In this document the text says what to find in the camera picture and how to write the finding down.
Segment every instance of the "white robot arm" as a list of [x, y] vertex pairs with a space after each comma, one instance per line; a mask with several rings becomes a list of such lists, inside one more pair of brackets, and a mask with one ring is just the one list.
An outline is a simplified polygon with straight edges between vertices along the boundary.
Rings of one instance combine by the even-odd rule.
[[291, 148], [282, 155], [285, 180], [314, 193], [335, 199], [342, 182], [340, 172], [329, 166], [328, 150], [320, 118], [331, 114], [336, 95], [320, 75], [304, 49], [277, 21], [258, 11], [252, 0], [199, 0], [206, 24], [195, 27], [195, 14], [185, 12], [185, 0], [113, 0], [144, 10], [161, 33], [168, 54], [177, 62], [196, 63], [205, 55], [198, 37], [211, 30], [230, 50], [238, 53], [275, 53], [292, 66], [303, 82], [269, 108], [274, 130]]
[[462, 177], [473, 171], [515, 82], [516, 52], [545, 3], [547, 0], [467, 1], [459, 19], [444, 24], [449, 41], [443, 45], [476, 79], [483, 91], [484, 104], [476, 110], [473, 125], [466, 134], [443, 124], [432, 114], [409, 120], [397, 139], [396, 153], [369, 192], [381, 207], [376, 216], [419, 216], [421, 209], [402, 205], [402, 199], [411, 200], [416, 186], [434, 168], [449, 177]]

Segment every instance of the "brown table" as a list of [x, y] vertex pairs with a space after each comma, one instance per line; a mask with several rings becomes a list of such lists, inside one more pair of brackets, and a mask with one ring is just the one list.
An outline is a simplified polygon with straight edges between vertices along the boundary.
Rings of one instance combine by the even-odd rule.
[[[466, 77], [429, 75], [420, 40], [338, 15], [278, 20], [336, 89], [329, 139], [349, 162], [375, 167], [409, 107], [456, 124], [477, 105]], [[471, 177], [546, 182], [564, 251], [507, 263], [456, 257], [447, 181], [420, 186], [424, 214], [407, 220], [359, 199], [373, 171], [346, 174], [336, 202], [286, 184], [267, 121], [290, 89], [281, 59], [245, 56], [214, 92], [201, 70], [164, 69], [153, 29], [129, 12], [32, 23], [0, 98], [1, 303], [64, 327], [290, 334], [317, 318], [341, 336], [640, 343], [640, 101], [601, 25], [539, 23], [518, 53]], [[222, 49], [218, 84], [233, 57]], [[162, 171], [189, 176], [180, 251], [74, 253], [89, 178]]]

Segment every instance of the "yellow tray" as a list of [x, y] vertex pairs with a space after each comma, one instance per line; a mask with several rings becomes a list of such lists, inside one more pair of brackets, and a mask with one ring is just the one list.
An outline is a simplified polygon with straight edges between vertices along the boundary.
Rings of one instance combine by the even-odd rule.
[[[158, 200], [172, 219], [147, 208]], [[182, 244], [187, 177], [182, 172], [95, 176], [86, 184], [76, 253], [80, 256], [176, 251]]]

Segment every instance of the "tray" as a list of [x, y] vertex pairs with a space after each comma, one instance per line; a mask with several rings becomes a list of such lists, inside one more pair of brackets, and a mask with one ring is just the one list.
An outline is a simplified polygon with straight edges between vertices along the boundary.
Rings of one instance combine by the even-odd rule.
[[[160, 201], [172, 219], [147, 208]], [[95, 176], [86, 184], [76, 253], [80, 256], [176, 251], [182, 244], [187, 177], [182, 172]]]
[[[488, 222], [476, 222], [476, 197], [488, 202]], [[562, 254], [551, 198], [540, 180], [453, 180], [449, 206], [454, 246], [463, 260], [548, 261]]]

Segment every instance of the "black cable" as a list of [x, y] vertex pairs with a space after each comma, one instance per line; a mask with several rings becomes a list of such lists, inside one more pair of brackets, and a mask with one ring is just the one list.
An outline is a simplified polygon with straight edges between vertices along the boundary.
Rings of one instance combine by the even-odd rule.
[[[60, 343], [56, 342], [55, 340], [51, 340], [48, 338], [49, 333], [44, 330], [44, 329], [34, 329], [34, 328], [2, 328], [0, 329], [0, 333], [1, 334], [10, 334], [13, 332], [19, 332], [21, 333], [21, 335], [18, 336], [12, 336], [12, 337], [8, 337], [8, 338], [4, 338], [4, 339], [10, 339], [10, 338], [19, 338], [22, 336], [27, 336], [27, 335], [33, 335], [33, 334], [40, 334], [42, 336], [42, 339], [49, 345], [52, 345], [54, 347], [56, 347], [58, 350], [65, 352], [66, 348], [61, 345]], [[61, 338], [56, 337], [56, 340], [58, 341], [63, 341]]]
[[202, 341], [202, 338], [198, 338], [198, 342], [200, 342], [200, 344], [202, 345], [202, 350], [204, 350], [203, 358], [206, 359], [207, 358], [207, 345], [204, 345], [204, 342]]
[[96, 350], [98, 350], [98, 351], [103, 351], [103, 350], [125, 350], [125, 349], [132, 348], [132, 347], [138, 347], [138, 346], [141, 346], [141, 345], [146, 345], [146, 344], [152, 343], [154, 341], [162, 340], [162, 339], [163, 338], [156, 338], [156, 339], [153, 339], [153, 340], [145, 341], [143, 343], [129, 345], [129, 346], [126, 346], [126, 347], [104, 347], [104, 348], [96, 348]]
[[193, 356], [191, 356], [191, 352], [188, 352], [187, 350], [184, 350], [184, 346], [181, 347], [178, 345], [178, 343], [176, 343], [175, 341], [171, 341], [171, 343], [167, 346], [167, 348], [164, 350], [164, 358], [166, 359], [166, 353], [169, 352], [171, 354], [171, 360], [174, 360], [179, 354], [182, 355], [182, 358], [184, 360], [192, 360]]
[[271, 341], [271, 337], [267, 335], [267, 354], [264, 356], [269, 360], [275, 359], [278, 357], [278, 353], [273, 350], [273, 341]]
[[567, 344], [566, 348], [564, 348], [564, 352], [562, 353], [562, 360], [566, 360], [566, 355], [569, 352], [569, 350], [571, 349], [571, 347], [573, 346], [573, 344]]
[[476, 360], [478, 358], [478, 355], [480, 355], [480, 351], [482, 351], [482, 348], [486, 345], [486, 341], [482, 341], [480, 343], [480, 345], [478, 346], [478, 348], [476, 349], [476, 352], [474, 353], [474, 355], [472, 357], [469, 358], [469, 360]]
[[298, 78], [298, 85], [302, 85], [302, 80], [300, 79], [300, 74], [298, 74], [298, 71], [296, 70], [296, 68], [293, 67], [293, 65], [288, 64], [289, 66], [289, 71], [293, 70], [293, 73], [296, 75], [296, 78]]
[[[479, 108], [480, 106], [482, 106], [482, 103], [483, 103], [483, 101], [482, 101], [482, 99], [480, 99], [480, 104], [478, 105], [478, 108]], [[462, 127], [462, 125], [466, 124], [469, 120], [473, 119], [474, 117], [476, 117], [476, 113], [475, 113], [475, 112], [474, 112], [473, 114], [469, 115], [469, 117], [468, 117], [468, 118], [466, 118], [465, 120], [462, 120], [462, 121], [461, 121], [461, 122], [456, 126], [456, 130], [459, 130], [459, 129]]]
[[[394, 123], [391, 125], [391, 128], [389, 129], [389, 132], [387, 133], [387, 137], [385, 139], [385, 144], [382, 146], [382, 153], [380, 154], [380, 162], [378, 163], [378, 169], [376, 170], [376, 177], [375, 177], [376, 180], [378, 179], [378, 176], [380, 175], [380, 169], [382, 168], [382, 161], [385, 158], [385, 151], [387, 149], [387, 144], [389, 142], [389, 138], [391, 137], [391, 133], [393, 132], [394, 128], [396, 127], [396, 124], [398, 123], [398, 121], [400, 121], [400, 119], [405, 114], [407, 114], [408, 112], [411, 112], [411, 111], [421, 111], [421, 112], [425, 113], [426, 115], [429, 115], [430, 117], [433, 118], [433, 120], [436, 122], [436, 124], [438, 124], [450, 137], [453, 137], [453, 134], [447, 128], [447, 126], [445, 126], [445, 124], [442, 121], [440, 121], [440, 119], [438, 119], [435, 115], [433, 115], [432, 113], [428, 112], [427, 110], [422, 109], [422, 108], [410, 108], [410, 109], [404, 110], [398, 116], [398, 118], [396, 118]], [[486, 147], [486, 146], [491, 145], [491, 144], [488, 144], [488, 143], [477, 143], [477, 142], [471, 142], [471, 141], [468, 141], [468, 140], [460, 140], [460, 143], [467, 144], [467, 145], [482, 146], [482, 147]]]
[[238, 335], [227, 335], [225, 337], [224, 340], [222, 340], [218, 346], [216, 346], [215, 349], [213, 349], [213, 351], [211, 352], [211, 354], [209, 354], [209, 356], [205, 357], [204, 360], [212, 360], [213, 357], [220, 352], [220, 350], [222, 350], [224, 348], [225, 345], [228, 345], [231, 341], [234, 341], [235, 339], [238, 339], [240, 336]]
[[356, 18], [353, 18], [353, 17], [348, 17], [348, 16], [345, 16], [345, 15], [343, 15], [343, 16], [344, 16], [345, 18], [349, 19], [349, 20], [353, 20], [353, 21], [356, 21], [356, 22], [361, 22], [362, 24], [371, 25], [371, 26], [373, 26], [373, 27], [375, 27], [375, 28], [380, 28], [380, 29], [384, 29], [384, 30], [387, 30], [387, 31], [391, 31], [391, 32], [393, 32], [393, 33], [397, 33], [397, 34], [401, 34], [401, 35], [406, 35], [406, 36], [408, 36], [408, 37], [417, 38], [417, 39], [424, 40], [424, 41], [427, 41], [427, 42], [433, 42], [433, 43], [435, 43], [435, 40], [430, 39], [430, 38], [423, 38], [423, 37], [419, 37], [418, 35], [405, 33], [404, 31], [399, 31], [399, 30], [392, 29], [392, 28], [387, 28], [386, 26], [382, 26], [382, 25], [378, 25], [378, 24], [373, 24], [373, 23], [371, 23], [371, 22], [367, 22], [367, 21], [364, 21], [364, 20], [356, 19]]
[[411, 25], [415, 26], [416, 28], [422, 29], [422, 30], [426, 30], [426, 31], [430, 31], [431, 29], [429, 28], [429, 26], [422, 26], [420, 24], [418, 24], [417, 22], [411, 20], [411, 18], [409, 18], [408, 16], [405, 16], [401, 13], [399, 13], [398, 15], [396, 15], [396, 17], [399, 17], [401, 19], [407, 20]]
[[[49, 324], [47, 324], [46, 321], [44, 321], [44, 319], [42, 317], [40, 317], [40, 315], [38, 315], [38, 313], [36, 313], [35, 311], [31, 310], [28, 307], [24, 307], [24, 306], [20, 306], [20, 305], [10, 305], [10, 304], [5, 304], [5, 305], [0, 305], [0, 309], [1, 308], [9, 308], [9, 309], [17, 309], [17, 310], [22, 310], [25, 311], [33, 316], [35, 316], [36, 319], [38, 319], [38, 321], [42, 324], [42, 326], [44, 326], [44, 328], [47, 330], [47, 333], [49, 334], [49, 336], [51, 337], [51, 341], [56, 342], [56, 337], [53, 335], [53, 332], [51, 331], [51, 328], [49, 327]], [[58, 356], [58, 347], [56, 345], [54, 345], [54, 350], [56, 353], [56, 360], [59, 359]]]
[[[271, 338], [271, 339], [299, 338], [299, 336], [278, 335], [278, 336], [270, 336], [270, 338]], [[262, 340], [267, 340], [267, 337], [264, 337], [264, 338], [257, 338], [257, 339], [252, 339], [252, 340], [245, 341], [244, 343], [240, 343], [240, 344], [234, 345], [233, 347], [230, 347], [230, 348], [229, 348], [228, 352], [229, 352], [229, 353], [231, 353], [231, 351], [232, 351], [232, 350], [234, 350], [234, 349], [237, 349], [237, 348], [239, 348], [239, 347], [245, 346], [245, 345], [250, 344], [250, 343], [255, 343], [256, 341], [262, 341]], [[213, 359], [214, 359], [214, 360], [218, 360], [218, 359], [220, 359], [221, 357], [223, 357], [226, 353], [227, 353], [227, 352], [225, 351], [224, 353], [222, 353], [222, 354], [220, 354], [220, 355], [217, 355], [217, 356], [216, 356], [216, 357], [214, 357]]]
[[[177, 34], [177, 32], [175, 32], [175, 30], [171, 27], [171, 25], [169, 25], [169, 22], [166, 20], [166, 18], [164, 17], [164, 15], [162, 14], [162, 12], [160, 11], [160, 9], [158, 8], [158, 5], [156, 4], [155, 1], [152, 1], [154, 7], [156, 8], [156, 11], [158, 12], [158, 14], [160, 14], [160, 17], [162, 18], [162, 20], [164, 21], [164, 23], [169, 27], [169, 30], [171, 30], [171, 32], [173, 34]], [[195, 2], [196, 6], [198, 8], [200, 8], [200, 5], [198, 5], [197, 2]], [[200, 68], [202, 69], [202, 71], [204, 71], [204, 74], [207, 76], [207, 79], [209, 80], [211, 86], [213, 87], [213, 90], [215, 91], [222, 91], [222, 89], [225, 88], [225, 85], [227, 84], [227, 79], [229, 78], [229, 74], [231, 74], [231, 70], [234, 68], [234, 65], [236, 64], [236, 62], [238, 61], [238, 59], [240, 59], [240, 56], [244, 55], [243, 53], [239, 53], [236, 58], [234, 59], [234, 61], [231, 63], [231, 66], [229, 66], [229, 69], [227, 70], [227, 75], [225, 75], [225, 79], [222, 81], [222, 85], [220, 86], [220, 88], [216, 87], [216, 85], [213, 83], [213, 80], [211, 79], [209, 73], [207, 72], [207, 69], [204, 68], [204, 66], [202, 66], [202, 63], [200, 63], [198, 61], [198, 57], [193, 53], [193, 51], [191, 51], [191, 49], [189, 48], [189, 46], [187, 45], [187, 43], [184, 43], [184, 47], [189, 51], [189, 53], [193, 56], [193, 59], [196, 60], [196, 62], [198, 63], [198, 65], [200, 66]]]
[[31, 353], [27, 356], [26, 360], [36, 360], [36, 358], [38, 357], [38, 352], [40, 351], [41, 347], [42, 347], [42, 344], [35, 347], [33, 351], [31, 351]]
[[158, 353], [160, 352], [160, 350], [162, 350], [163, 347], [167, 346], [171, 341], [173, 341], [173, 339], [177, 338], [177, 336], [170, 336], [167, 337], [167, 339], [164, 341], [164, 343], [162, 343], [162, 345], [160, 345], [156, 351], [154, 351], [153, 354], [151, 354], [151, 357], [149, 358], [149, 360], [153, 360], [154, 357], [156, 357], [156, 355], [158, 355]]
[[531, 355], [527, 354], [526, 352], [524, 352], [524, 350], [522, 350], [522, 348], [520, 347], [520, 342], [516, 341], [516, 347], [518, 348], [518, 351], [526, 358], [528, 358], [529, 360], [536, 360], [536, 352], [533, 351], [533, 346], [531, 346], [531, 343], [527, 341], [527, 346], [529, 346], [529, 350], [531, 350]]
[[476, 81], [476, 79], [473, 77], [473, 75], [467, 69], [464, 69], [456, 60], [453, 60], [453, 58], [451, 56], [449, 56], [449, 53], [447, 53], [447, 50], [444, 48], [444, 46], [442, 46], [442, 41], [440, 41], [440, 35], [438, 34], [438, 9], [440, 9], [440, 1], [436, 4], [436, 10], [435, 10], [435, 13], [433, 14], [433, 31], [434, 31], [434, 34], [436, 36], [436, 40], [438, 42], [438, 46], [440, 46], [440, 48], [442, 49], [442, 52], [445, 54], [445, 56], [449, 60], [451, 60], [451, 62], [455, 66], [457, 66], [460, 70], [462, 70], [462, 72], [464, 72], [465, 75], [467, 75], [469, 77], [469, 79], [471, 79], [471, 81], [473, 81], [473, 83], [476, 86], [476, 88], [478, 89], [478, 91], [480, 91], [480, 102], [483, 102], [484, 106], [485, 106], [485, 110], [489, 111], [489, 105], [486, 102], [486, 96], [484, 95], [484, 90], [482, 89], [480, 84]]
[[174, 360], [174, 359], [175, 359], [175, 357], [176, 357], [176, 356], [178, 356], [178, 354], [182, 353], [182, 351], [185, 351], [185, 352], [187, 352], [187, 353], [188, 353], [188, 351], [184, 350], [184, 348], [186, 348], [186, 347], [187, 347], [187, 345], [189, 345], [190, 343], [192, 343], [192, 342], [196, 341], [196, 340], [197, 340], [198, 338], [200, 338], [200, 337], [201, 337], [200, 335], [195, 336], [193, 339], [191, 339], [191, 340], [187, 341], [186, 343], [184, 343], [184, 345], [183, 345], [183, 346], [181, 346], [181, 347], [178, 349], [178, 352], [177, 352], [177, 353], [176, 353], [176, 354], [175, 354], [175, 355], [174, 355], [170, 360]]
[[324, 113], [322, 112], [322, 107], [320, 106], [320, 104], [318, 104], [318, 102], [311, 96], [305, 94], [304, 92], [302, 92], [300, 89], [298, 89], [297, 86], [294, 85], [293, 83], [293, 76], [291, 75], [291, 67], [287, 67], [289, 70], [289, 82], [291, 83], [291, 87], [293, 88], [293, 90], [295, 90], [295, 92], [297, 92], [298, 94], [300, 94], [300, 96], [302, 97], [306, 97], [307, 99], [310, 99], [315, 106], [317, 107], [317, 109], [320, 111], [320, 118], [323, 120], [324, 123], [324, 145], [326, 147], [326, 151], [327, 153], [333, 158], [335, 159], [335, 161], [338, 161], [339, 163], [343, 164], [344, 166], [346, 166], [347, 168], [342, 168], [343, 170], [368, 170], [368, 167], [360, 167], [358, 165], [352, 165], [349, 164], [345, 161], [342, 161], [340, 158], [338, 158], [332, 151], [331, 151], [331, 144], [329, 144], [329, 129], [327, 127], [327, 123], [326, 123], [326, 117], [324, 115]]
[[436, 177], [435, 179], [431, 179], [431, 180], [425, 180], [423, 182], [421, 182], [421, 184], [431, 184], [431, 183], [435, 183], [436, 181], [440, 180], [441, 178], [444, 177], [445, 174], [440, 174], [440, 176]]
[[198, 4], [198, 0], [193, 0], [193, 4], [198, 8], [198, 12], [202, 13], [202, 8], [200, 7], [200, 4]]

-=-=-

● **What is expected**: Your answer should be one number: how many lines above contain "tray".

● **Written solution**: 2